> EXERCISE DESCRIPTION
Please return each of the entries exactly, minus their pictures.

─── DATA FOR REVIEW ───

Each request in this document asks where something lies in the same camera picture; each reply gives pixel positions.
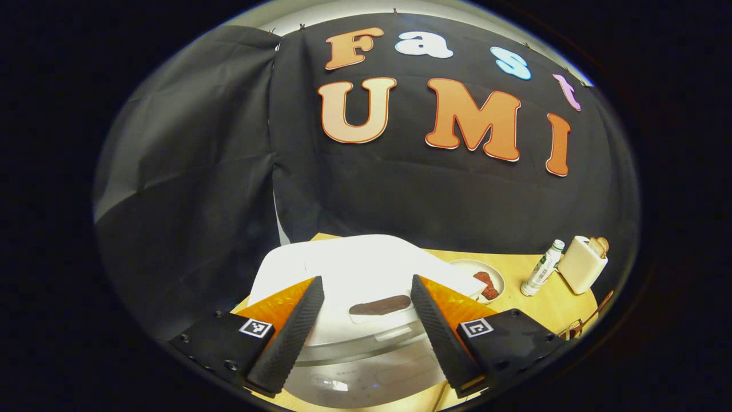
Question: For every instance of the white rice cooker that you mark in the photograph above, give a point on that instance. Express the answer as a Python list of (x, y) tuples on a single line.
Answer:
[(366, 269)]

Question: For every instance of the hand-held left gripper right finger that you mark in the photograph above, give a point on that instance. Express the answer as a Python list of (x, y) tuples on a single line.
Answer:
[(440, 349)]

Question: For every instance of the black backdrop cloth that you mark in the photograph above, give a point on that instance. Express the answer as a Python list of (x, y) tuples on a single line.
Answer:
[(200, 171)]

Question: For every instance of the red meat piece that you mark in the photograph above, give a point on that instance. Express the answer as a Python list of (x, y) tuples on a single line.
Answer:
[(487, 284)]

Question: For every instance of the clear glass chopstick holder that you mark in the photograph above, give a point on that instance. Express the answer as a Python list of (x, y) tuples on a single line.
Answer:
[(566, 331)]

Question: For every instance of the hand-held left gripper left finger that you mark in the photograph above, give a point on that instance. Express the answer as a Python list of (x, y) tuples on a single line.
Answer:
[(289, 343)]

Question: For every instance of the white oval plate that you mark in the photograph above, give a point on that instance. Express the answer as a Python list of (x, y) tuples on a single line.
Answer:
[(474, 268)]

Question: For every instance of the toasted bread slice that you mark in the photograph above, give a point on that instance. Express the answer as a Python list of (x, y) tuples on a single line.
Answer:
[(599, 246)]

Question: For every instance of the white toaster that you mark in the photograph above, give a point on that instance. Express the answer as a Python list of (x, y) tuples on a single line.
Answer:
[(580, 269)]

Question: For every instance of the white bottle with green label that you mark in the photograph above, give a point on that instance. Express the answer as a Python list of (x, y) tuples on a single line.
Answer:
[(543, 269)]

───

> RESPONSE TO THE EXERCISE
Each request in this document asks where something lies in the same camera picture; each reply gives pixel positions.
Question: For every instance of the white rice cooker that you mark in the photograph above, give a point on that instance. Express the answer as a Python list of (x, y) tuples on a single line.
Answer:
[(366, 269)]

Question: For every instance of the hand-held left gripper right finger that you mark in the photograph above, give a point on that instance. Express the answer as a Python list of (x, y) tuples on a single line.
Answer:
[(440, 349)]

Question: For every instance of the black backdrop cloth that you mark in the photograph above, give a point on that instance. Express the answer as a Python list of (x, y) tuples on a single line.
Answer:
[(200, 171)]

Question: For every instance of the red meat piece that you mark in the photograph above, give a point on that instance. Express the answer as a Python list of (x, y) tuples on a single line.
Answer:
[(487, 284)]

Question: For every instance of the clear glass chopstick holder that you mark in the photograph above, give a point on that instance. Express the answer as a Python list of (x, y) tuples on a single line.
Answer:
[(566, 331)]

Question: For every instance of the hand-held left gripper left finger that you mark in the photograph above, give a point on that instance. Express the answer as a Python list of (x, y) tuples on a single line.
Answer:
[(289, 343)]

Question: For every instance of the white oval plate that you mark in the photograph above, give a point on that instance. Express the answer as a Python list of (x, y) tuples on a single line.
Answer:
[(474, 268)]

Question: For every instance of the toasted bread slice that you mark in the photograph above, give a point on that instance. Express the answer as a Python list of (x, y) tuples on a single line.
Answer:
[(599, 246)]

Question: For every instance of the white toaster that you mark in the photograph above, give a point on that instance. Express the answer as a Python list of (x, y) tuples on a single line.
Answer:
[(580, 269)]

Question: For every instance of the white bottle with green label that you mark in the photograph above, give a point on that instance. Express the answer as a Python list of (x, y) tuples on a single line.
Answer:
[(543, 269)]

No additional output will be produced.